→ **WORK ITEM**
What is the number of lines below that contain the string "circuit"? Give it and nothing else.
- Opening Delimiter -
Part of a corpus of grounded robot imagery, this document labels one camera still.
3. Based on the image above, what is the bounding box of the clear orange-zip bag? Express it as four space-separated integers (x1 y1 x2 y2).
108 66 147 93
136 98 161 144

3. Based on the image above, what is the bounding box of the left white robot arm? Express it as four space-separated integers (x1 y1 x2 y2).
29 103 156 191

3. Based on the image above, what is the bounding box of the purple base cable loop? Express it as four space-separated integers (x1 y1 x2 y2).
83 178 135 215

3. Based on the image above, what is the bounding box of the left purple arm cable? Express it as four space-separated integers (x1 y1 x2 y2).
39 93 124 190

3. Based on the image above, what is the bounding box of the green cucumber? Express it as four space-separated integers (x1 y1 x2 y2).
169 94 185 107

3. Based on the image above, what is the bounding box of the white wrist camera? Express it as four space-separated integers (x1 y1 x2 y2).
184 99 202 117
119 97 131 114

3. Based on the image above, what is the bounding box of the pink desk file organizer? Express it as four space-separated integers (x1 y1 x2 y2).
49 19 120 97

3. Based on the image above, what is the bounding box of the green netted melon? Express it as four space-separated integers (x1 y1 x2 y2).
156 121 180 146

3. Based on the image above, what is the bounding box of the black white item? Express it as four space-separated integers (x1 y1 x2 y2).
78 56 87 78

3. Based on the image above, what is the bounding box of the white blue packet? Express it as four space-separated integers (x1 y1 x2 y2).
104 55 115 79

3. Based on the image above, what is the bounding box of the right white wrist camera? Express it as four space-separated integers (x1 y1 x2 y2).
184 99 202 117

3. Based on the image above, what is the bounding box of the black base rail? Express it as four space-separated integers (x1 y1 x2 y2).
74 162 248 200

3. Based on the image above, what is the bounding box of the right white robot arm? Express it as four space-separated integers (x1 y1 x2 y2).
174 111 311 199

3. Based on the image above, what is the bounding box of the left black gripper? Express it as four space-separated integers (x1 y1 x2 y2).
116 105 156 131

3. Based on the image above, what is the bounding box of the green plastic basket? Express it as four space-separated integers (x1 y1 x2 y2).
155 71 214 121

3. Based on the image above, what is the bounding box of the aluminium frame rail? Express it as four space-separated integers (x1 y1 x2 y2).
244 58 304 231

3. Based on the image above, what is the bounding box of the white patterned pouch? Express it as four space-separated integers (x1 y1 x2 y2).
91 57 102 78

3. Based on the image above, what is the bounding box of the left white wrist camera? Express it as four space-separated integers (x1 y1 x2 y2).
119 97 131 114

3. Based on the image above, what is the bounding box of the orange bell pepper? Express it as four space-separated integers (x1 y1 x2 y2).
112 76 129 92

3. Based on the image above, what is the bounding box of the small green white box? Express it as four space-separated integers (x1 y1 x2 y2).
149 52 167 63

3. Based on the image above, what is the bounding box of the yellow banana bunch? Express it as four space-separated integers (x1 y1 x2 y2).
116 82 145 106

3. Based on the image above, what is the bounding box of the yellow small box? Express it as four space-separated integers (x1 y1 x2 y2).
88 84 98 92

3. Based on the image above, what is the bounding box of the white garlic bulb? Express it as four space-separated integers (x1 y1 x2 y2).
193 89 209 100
- Closing Delimiter -
- Opening Delimiter -
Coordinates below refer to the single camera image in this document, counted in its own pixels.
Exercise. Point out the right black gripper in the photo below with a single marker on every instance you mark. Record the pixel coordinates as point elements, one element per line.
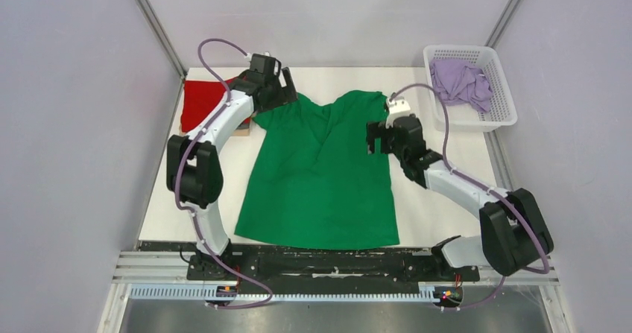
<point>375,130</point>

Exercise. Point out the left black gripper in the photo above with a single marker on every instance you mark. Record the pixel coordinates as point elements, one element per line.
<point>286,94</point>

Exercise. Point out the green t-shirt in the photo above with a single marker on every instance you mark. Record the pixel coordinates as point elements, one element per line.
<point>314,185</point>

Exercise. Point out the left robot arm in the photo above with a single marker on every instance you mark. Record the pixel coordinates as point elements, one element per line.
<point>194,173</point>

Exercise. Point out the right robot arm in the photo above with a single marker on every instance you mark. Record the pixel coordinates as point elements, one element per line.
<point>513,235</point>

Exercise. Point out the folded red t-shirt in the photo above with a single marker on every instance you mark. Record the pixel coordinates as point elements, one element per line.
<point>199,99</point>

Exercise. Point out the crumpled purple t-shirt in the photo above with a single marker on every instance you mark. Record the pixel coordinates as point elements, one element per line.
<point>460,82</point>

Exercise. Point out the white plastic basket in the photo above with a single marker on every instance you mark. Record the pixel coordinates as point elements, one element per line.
- Closing Delimiter -
- Opening Delimiter -
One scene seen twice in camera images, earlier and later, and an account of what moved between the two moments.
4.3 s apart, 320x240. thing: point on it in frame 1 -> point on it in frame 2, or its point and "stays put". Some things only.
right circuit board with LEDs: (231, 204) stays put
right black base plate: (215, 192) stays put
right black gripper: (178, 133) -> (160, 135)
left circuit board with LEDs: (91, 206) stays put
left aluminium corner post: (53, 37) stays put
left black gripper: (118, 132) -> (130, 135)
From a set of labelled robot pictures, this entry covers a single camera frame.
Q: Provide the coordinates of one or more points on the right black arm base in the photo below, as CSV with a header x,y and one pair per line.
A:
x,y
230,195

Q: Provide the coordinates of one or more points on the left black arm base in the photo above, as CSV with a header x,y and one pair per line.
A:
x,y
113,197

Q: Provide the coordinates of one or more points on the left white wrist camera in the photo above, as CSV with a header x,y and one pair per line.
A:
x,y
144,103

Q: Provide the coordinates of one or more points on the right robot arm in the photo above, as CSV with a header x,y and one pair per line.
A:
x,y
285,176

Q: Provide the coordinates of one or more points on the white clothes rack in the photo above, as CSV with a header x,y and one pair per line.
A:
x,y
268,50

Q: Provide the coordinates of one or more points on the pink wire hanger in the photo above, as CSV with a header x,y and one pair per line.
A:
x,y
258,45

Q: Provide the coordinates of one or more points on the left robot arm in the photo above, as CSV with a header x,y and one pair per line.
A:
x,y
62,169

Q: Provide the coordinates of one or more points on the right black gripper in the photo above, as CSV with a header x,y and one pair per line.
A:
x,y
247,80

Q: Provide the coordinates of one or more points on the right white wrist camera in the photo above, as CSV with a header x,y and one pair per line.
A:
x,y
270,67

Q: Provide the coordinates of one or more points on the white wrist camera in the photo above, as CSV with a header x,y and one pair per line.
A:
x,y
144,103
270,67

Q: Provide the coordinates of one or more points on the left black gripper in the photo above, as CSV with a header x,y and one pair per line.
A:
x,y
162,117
- Closing Delimiter -
→ **REPLY TO THE TASK**
2